I still feel sure that God has called me to go to seminary next year and I rest assured that He will provide new friends, a new community, and new adventures.
But part of me is nostalgic as my heart aches to turn this plane around and go right back.
I still clearly remember the day I came to Hawaii 10 months ago. I was absolutely thrilled, overflowing with energy. A brand new adventure was in front of me and I was just getting started!
Today felt like the polar opposite of that day.
The normally sunny, beautiful Hawaii was rainy and gloomy all afternoon. It only added to the sorrow I felt inside. I said goodbye to dear friends all day. With each goodbye, my heart ached more and more. Soon it was time to go to the airport. I put my bags in the car and took one last look at the place that has impacted my life so greatly and drove off, not knowing when I will return.
For the most part, I had held myself together up until this point. But after I checked in and had to say goodbye to Joy, Roger, Amy and Karlie, I couldn’t hold it in any longer. Roger prayed for us and as he did, tears began to flow.
I simply couldn’t believe it was time to go. I was sad not only about parting with some of my closest friends, but I was sad that this amazing phase of my life is coming to an end.
As I waved goodbye and walked toward the security line, I was crying so hard I was embarrassingly wailing. In the process of trying to crawl under one of the security lanes, I knocked over a pole and made a scene…whoops!
We’ve been in the air about five hours now and I can’t stop thinking about the amazing people I’ve left behind.
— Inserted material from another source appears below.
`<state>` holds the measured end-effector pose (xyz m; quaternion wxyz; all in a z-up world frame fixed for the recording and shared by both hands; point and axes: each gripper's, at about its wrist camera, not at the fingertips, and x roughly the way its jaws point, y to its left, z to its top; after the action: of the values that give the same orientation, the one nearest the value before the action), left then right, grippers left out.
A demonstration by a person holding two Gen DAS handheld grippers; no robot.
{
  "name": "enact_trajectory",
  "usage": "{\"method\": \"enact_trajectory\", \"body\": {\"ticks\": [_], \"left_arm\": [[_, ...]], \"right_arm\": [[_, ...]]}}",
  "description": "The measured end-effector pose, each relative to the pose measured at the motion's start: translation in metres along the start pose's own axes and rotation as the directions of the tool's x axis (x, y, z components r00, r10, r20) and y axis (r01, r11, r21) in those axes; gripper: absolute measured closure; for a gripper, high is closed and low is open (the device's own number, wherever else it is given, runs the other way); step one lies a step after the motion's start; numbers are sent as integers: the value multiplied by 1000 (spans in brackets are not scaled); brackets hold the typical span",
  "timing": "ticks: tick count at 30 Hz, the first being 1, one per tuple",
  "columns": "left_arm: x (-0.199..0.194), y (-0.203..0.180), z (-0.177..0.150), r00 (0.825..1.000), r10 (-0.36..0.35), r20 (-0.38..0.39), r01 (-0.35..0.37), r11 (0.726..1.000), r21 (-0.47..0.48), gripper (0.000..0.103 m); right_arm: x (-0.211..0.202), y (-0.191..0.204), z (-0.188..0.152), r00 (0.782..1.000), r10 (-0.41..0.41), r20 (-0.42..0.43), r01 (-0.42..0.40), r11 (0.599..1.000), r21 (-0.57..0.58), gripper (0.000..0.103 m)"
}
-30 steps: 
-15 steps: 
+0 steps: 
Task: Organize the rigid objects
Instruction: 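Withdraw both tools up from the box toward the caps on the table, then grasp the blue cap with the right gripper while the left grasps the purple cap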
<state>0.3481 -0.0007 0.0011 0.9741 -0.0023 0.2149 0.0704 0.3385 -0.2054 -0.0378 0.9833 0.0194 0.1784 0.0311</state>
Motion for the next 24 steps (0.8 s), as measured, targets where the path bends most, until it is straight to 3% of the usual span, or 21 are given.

But I’m beginning to see leaving in a more positive light.
Instead of tears of sadness, my tears now come from thinking about the incredible experience I have had in the past year. I feel like I have changed in many ways. I’ve gained experience and relationships with people from all over the world; People that I really hope to visit in their countries one day.
I feel so blessed to have had the opportunity to serve as a missionary in Hawaii. I could have gone straight to seminary or gotten a job that paid a decent salary. But I wouldn’t trade this year for anything.
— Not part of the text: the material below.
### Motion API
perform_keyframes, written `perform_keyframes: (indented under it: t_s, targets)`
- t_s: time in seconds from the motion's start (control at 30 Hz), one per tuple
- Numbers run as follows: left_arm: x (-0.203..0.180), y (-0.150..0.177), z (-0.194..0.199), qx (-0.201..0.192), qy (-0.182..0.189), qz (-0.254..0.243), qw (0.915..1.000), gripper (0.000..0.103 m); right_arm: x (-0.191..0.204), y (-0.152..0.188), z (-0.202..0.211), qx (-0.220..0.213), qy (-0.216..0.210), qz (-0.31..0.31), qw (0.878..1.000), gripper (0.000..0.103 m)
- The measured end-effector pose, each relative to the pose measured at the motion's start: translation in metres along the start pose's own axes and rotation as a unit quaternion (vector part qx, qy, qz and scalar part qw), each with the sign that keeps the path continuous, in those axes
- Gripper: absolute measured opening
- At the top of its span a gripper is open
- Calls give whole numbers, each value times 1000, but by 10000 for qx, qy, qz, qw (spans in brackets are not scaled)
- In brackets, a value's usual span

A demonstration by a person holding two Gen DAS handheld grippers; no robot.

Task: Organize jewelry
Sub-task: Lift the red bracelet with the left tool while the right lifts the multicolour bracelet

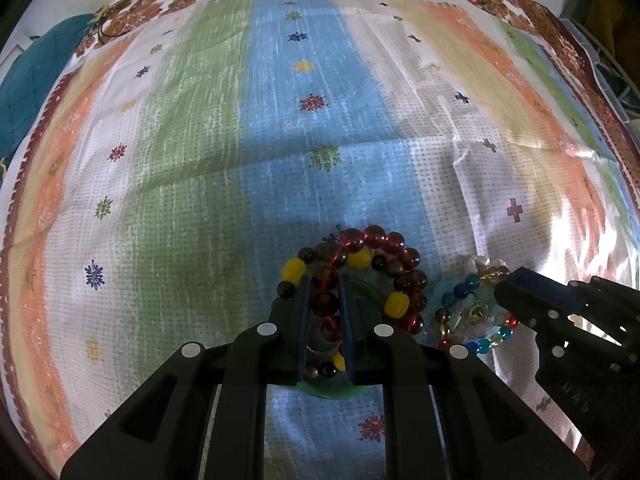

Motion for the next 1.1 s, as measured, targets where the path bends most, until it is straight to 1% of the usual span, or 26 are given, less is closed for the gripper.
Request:
perform_keyframes:
  t_s: [0.03, 0.23, 0.3, 0.83, 0.97, 1.1]
  targets:
    - [0, 0, 0, -3, -1, -5, 10000, 13, 0, 0, 1, -9, 59, 13, 10000, 13]
    - [1, 0, 0, -44, 15, 34, 10000, 13, 0, 1, 2, 13, 141, 56, 9999, 12]
    - [1, 1, 1, -62, -1, 14, 10000, 13, 0, 2, 4, -5, 147, 82, 9999, 10]
    - [2, 11, 31, -343, 98, -24, 9994, 13, 4, 9, 27, -262, 213, 170, 9993, 10]
    - [3, 15, 40, -421, 145, -27, 9990, 13, 7, 13, 36, -366, 178, 202, 9990, 10]
    - [2, 20, 46, -480, 115, -56, 9988, 13, 12, 18, 44, -440, 150, 246, 9986, 10]
Point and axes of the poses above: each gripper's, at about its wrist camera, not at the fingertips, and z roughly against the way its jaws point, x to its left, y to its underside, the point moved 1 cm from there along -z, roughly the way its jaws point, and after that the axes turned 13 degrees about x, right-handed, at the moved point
This year I’ve been able to live on my own on one of the most beautiful islands in the world. I developed an appreciation for nature I never had before. I faced adventure and went on hikes, traveled to three neighbor islands, explored a volcano, did every type of “diving” possible! (cliff, sky and scuba), began to take better care of myself health and exercise-wise. I learned how to share my faith in a way that is not intimidating like I once thought. Overall, this year has been one of growth and maturity.
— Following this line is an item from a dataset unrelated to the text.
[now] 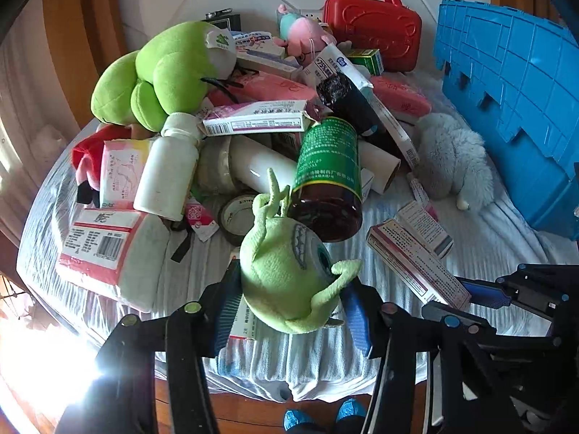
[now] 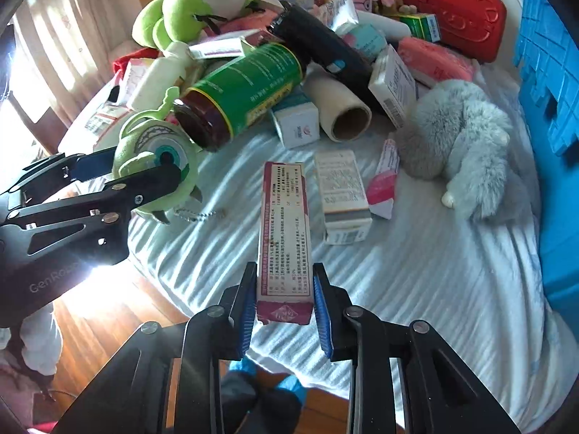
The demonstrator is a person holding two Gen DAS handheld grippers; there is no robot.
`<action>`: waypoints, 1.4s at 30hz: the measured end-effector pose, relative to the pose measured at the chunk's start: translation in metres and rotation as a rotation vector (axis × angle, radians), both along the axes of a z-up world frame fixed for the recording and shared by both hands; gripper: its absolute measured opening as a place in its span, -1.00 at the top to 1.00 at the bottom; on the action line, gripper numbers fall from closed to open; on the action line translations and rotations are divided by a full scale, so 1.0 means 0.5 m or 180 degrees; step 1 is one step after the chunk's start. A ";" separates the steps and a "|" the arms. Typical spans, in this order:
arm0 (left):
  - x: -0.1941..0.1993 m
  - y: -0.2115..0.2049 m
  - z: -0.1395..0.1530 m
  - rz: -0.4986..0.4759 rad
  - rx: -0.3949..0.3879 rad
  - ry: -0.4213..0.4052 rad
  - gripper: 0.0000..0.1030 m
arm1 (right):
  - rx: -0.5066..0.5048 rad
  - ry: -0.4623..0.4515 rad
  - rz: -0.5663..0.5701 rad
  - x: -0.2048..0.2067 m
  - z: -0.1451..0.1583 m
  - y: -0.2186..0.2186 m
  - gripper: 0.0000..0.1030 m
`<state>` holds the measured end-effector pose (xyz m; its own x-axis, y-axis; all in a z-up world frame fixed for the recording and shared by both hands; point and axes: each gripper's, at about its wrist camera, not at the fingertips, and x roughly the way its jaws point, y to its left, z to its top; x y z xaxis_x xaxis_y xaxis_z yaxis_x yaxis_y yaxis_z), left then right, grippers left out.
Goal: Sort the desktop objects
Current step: 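Grasp the green plush keychain with the left tool while the right tool grasps a long medicine box, then carry both items over the blue crate and open both tools to drop them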
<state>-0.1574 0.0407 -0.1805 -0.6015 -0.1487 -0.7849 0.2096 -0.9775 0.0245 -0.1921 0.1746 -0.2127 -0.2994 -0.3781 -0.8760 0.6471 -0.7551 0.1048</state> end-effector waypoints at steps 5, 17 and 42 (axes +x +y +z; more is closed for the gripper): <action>0.008 -0.021 0.070 0.0118 -0.0132 0.0216 0.00 | -0.0168 0.0194 0.0029 -0.001 0.069 -0.014 0.46; 0.030 -0.011 0.296 0.0047 -0.0222 0.0973 0.00 | -0.0520 0.1033 -0.0258 0.019 0.314 0.018 0.45; -0.269 0.588 0.612 -0.1249 0.0271 0.1360 -0.02 | -0.0357 0.2237 -0.1725 -0.131 0.673 0.559 0.45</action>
<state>-0.2917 0.3349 0.1253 -0.8646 0.2019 -0.4600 -0.1943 -0.9788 -0.0645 -0.2579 0.4540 0.1240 -0.9155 -0.1010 -0.3895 0.1470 -0.9851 -0.0899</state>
Praise God for the work He is doing in my life and for the things He has taught me in Hawaii.
This will most definitely be one of the most memorable years of my life.
The Hawaii chapter of my life may be over, but I’m looking forward to the next steps. I’ll be so happy to be reunited with my family in a few hours and with my Sri Lankan family next week. And seminary is just around the corner.
Thanks for journeying with me,
Friday, May 28, 2010
In just a few hours, I will be leaving Hawaii.
I can't believe I just said that.
This year has been so incredibly amazing. It's hard to even describe the lessons I've learned and the newfound appreciation I have for life.
I'll write a more reflective blog soon, but I wanted to post some of the things I'm going to miss the most about Hawaii.
1. sunshine, sunshine, sunshine!
2. living within walking distance of the beach...and the mountains.
3. eating with chopsticks at all times.
4. watching episodes of F.r.i.e.n.d.s. with friends every night.
5. wearing my bathing suit at all times.
6. having friends from every continent
7. speaking pidgin (or attempting to!)
9. mochi ice cream
10. shave ice...mmm
11. quiet moments at spitting caves
12. peaceful beaches
13. hiking in the most majestic mountains
15. my IBF family
16. being with Karlie 24/7
17. being surrounded by Asian people
18. living in the most beautiful place in the world
19. feeling so close to God just by being outside
20. the breeze, and perfect weather.
the list could go on for days.
This year has been such a blessing and I'll never forget the adventures and experiences I've had here. Most importantly, the people I've come to know as family will remain my friends for a long time.
Aloha Hawaii, it's been a great year.